- Gangapur, Nepal Location in Lumbini Province Gangapur, Nepal Gangapur, Nepal (Nepal)
- Coordinates: 27°58′N 81°47′E﻿ / ﻿27.96°N 81.78°E
- Country: Nepal
- Zone: Bheri Zone
- District: Banke District

Population (1991)
- • Total: 3,837
- Time zone: UTC+5:45 (Nepal Time)

= Gangapur, Nepal =

Gangapur is a town in Banke District in the Bheri Zone of south-western Nepal. At the time of the 1991 Nepal census it had a population of 3,837 and had 727 houses in the town.

==Government==
The purpose of Village Development Committees is to organise village people structurally at a local level and creating a partnership between the community and the public sector for improved service delivery system. A VDC has a status as an autonomous institution and authority for interacting with the more centralised institutions of governance in Nepal.

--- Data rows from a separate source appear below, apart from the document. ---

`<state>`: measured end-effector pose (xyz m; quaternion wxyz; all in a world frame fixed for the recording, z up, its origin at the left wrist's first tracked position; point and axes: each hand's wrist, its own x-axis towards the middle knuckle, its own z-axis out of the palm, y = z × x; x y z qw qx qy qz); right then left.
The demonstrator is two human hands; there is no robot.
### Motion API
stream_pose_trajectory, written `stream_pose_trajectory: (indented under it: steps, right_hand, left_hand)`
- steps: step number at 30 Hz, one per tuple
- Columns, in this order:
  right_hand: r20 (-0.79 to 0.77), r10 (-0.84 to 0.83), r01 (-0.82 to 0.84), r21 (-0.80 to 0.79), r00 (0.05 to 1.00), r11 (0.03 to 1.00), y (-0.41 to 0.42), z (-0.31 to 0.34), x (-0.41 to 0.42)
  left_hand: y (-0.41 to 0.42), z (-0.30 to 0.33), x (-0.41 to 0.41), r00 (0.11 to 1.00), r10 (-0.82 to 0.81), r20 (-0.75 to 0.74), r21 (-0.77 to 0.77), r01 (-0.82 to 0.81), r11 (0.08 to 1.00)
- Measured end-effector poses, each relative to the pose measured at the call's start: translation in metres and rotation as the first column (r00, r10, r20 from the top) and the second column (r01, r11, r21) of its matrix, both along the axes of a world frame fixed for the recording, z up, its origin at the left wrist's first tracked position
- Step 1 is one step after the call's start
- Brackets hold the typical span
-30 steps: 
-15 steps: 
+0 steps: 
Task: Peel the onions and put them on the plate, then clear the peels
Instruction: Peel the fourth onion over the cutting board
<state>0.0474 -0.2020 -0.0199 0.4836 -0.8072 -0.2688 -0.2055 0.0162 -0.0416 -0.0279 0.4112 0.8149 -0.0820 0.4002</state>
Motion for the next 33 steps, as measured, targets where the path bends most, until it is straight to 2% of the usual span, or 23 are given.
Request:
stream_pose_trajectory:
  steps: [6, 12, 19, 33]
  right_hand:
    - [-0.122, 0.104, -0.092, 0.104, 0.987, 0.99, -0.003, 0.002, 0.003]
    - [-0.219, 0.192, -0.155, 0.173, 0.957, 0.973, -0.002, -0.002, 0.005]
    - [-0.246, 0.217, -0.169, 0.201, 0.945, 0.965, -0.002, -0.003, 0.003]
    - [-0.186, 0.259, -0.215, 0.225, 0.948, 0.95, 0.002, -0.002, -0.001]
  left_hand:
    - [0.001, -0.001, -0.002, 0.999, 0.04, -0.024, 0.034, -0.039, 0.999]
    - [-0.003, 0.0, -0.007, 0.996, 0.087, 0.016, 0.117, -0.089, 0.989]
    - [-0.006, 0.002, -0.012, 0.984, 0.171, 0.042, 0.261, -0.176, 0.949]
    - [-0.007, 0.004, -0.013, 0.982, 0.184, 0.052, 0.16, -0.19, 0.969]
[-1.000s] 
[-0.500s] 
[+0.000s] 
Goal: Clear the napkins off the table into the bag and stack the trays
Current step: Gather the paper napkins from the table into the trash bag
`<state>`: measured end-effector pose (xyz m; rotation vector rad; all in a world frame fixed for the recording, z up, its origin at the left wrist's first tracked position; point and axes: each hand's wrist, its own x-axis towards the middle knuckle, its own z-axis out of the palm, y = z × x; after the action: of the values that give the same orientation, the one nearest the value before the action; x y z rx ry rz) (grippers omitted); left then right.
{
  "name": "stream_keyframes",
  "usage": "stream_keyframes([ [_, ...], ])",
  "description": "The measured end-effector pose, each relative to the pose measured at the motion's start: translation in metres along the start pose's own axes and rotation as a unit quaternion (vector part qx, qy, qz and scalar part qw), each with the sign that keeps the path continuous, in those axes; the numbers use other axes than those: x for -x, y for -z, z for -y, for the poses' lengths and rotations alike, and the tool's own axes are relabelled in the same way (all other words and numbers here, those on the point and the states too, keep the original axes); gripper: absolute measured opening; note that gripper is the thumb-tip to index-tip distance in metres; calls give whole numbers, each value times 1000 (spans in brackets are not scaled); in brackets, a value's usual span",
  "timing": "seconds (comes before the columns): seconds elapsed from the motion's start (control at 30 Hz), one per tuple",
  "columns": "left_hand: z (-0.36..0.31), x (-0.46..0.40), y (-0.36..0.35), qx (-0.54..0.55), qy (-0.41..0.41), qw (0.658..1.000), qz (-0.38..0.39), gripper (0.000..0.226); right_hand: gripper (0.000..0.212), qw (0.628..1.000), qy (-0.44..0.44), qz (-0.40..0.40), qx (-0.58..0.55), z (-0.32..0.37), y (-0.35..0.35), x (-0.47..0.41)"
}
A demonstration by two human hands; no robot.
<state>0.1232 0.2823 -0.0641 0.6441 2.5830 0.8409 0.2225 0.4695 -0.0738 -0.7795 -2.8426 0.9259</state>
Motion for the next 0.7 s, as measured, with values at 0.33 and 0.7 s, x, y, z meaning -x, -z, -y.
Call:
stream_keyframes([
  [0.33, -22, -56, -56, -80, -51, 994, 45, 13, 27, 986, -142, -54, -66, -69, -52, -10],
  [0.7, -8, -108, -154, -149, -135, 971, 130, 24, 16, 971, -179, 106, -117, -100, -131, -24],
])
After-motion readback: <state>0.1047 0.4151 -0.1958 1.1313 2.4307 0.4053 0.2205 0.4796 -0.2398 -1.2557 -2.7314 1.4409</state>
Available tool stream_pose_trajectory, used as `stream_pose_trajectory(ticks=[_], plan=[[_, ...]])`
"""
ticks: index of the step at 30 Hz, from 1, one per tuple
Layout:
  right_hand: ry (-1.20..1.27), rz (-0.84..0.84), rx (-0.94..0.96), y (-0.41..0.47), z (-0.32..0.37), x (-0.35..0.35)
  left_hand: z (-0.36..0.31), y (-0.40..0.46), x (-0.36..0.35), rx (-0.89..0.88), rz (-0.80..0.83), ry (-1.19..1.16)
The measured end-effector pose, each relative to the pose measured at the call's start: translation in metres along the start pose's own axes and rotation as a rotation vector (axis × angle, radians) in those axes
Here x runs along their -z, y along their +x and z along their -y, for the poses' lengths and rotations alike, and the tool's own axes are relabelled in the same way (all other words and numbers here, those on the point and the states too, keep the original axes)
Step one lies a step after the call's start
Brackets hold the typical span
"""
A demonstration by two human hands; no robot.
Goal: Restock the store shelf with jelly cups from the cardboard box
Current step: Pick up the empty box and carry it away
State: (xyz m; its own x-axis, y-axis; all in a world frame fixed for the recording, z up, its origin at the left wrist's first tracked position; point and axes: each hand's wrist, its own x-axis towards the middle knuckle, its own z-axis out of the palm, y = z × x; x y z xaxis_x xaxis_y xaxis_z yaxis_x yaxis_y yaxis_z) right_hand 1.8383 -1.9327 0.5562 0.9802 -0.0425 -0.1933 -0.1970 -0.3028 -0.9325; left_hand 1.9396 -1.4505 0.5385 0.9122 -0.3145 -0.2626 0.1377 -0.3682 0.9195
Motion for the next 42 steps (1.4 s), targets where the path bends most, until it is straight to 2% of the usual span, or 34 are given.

In doing so, the VDC gives village people an element of control and responsibility in development, and also ensures proper utilization and distribution of state funds and a greater interaction between government officials, NGOs and agencies. The village development committees within a given area will discuss education, water supply, basic health, sanitation and income and will also monitor and record progress which is displayed in census data.

In VDCs there is one elected chief, usually elected with over an 80% majority. From each ward, there is also a chief that is elected along with these there are also four members elected or nominated.